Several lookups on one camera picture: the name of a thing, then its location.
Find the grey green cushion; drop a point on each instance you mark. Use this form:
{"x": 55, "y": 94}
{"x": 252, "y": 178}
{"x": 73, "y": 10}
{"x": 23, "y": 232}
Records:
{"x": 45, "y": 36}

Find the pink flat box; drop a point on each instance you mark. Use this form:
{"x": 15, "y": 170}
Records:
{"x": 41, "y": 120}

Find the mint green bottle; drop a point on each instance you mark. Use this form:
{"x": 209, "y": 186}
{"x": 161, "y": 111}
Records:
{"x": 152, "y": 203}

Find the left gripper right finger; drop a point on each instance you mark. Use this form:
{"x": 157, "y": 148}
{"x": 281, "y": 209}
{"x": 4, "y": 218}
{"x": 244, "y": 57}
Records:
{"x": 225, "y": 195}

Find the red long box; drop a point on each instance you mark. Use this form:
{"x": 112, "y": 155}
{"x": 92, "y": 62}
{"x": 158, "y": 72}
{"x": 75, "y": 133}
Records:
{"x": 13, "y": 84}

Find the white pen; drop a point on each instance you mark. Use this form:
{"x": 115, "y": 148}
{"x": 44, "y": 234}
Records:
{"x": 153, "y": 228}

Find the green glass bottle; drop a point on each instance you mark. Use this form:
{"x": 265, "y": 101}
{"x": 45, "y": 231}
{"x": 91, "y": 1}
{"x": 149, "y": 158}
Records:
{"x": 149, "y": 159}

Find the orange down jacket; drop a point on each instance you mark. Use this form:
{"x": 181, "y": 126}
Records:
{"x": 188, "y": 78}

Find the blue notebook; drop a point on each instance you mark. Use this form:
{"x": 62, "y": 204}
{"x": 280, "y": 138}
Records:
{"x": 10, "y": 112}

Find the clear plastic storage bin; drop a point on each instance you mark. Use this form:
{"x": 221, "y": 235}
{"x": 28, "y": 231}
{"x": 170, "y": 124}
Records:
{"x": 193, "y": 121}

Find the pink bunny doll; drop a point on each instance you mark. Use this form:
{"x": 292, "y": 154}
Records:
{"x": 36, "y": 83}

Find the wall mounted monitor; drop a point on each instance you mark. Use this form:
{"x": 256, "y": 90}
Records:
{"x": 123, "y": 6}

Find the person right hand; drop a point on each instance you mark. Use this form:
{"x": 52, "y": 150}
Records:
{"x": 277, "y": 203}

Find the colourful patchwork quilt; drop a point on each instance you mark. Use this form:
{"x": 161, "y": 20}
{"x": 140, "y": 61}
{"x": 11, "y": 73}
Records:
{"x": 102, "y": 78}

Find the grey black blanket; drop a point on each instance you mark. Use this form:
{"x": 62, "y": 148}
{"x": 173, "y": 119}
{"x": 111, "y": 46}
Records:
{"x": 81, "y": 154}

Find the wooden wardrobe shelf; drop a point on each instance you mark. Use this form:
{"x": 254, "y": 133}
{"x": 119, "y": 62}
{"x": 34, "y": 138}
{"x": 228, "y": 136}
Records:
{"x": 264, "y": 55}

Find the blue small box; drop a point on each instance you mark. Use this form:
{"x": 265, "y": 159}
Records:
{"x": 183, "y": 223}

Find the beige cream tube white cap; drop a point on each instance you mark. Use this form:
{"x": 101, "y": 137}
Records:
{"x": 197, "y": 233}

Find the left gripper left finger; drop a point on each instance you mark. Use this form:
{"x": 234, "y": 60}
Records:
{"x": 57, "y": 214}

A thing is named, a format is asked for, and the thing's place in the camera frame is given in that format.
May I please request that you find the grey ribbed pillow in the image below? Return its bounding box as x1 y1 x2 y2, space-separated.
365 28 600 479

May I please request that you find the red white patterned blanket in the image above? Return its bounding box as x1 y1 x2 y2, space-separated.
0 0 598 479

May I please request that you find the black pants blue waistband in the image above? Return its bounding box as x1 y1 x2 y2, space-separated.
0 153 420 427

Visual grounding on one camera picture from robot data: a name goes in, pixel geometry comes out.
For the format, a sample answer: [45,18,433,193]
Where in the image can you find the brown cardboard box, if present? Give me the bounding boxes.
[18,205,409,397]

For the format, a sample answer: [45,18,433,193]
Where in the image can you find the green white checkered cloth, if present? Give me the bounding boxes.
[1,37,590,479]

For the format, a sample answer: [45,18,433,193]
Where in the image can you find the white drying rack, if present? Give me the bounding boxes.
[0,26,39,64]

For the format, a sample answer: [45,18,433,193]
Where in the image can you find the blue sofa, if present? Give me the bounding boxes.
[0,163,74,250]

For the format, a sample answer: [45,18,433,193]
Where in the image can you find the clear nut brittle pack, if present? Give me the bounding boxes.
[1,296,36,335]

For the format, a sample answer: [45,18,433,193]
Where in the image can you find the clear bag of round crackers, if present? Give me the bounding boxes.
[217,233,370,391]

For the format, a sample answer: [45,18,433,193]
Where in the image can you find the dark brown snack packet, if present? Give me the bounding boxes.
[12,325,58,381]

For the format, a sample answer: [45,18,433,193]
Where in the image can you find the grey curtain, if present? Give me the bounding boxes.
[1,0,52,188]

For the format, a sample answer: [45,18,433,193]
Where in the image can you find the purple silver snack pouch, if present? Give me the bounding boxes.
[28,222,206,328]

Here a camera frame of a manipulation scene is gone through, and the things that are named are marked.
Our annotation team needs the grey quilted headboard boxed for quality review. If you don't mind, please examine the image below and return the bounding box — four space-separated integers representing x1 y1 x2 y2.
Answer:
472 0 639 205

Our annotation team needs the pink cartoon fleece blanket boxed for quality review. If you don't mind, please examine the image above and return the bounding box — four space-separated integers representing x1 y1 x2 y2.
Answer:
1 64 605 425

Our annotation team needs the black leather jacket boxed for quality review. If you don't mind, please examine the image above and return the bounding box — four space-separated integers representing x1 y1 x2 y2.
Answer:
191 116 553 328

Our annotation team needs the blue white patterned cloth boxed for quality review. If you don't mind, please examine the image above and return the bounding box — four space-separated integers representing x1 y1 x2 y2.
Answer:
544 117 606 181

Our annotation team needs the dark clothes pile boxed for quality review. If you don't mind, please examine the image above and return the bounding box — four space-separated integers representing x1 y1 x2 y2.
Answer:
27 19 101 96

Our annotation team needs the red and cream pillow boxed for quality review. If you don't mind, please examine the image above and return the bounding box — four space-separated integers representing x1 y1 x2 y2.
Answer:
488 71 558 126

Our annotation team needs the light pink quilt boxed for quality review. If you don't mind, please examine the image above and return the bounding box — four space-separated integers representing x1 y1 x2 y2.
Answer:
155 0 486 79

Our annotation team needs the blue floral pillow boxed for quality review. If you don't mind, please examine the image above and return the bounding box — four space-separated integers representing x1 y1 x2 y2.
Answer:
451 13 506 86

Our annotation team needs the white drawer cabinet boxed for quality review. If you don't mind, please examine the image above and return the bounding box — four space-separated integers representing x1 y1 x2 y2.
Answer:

» ASSIGNMENT: Whenever a line of the material holds the word "cream", copy it out.

» ANSWER SECTION:
Find the beige cream tube white cap; drop a point on each instance you mark. Use this form:
Our annotation team needs the red and cream pillow boxed for quality review. If you don't mind, please examine the image above and return the bounding box — four space-separated integers representing x1 y1 x2 y2.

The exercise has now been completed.